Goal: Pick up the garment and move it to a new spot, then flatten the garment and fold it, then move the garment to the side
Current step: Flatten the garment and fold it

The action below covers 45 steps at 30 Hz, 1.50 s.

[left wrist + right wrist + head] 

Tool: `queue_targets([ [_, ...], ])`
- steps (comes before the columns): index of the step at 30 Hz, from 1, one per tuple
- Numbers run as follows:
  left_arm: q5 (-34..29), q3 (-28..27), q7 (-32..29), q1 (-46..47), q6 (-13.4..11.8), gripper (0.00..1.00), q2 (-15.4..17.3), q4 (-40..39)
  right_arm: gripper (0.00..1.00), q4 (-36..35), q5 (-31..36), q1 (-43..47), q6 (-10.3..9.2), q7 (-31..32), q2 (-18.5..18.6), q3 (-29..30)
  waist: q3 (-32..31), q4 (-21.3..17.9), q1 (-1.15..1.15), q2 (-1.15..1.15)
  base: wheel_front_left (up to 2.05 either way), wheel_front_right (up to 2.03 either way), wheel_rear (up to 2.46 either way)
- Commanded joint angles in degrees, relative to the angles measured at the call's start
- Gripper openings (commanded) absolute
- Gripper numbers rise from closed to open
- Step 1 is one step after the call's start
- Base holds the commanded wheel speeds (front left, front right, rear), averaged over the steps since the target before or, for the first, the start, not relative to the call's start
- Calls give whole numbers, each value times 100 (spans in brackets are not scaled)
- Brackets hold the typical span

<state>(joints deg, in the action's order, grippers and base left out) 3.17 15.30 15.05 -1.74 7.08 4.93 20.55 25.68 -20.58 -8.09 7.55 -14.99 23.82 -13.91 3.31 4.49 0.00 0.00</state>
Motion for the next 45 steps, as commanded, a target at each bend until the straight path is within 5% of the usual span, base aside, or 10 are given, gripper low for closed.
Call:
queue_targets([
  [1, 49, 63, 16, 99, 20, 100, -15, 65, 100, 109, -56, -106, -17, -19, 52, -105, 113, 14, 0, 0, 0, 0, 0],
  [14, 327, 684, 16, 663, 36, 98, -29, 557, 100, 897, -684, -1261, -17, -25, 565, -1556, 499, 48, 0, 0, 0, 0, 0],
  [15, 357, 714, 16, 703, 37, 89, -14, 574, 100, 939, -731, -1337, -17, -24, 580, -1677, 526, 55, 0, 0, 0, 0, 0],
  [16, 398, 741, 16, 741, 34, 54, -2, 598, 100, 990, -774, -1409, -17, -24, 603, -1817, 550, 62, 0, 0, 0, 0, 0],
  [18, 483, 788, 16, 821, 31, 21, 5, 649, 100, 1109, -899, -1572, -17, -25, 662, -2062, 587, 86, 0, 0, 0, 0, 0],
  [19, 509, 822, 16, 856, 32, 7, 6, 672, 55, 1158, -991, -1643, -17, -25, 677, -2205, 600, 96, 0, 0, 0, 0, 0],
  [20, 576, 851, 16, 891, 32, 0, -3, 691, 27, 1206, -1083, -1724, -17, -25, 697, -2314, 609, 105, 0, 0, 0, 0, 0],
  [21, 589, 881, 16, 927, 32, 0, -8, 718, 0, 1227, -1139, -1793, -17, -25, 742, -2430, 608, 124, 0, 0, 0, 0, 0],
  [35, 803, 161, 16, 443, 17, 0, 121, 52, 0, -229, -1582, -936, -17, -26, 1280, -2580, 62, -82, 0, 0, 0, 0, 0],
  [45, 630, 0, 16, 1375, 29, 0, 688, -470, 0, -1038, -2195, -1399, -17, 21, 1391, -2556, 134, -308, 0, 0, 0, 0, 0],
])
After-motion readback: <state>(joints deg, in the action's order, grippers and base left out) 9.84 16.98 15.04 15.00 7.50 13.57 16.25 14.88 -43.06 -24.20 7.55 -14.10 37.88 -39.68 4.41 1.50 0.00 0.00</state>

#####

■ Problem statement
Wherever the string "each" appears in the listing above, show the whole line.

■ Your solution
- Calls give whole numbers, each value times 100 (spans in brackets are not scaled)
Motion for the next 45 steps, as commanded, a target at each bend until the straight path is within 5% of the usual span, base aside, or 10 are given, gripper low for closed.

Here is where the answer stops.